Comparison Between Pharmacopeial Testing and Testing Based on Mixing Inlet Lung Simulator (MILS) Methodology with Application to Nebuliser Testing: Part 1 – Pilot Study to Select Most Feasible MILS Method

Mårten Svensson, Elna Berg, Jolyon Mitchell, Dennis Sandell

The compendial approach to determine fine particle dose (FPD) for nebulisers during simulated tidal breathing is to determine delivered dose (DD) for tidal breathing, while fine particle fraction (FPF) is established separately using a cooled Next Generation Impactor (NGI) operated at 15 L/min. FPD is then calculated as the product of DD and FPF. An advance in mixing inlet lung simulation (MILS) methodology has made it possible for both measurements to be combined in a single configuration. A comparison of the MILS procedure against the combination of pharmacopeial methods using the eFlow® Rapid vibrating membrane nebuliser as device representative of this class of orally inhaled products (OIPs) is reported as Part 2 of the overall investigation. However, a preliminary study was needed before this comparison could take place, since the operating flow rate for the NGI when used with the mixing inlet has to be greater than the peak inspiratory flow rate (PIFR) of 24 L/min of the selected adult breathing pattern.
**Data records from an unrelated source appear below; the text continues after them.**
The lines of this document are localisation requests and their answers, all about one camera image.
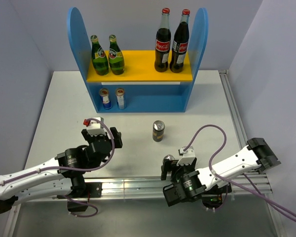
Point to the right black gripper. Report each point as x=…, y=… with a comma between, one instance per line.
x=174, y=167

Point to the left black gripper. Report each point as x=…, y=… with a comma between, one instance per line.
x=116, y=135

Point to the dark gold beverage can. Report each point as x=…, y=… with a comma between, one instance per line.
x=168, y=158

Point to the silver blue can red logo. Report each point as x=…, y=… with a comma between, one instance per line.
x=104, y=94

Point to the green glass bottle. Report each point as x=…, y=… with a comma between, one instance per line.
x=99, y=58
x=116, y=59

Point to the green glass bottle front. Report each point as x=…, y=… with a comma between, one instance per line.
x=116, y=59

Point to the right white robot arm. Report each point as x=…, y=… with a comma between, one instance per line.
x=189, y=184

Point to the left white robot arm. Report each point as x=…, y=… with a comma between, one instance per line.
x=61, y=176

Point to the rear dark beverage can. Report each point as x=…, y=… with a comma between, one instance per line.
x=158, y=130

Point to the blue and yellow wooden shelf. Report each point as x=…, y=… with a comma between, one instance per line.
x=146, y=90

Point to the left cola glass bottle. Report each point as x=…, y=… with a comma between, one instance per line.
x=162, y=42

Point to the cola glass bottle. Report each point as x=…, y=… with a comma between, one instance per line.
x=162, y=42
x=180, y=43

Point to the right cola glass bottle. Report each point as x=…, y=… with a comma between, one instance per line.
x=180, y=43

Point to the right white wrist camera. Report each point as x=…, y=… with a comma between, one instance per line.
x=186, y=156

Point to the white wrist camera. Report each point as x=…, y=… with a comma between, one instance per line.
x=94, y=127
x=186, y=156

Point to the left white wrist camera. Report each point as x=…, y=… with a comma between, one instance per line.
x=94, y=127

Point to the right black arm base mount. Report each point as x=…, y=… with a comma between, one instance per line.
x=215, y=202

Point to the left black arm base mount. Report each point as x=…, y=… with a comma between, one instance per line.
x=92, y=190

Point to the front aluminium rail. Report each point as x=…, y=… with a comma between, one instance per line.
x=136, y=208

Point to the aluminium rail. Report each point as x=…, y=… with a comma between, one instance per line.
x=136, y=208
x=235, y=115

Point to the right side aluminium rail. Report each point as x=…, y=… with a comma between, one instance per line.
x=235, y=115

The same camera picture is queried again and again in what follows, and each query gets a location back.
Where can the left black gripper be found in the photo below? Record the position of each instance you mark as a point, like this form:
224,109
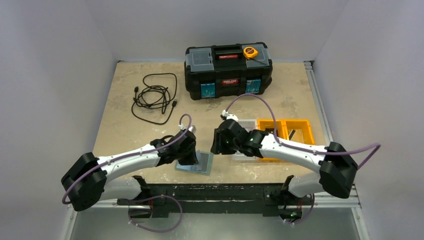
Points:
192,160

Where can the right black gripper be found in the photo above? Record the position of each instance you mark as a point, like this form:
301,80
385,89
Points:
218,141

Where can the teal card holder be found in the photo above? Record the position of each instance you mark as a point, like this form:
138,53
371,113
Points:
190,168

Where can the black card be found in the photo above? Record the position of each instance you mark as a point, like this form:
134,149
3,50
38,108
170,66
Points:
205,162

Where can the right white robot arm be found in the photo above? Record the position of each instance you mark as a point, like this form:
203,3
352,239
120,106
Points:
297,153

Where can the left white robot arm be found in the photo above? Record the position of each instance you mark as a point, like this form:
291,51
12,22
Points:
92,179

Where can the card in orange bin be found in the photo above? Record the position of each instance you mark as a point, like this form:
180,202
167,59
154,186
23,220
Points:
296,135

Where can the white plastic bin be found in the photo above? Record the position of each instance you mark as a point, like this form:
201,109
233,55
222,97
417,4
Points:
249,125

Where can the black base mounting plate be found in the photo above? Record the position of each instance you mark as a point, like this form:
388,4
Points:
266,199

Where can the black plastic toolbox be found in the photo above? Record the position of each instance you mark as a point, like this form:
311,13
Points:
222,71

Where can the orange plastic bin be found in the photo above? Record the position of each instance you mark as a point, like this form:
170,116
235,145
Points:
283,125

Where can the yellow tape measure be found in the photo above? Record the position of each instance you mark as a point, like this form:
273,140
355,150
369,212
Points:
250,52

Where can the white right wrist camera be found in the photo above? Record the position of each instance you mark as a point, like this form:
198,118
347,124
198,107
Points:
225,115

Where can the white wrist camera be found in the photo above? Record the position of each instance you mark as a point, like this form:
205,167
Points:
188,127
225,115

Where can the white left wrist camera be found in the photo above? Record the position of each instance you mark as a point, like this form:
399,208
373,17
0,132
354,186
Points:
188,127

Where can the aluminium frame rail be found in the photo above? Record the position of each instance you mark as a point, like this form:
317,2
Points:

The primary purpose of this pilot study was to establish and minimize the influence of a NGI flow rate change from 15 to 30 L/min. At the same time the investigation was extended to examine possible influences of the relative humidity of the pressurized air supply to the mixing inlet as well as whether or not the impactor needed to be cooled. It was found that the best performing configuration is to operate the NGI cooled (5ºC) with humidified air (90-92%RH) supplied to the mixing inlet.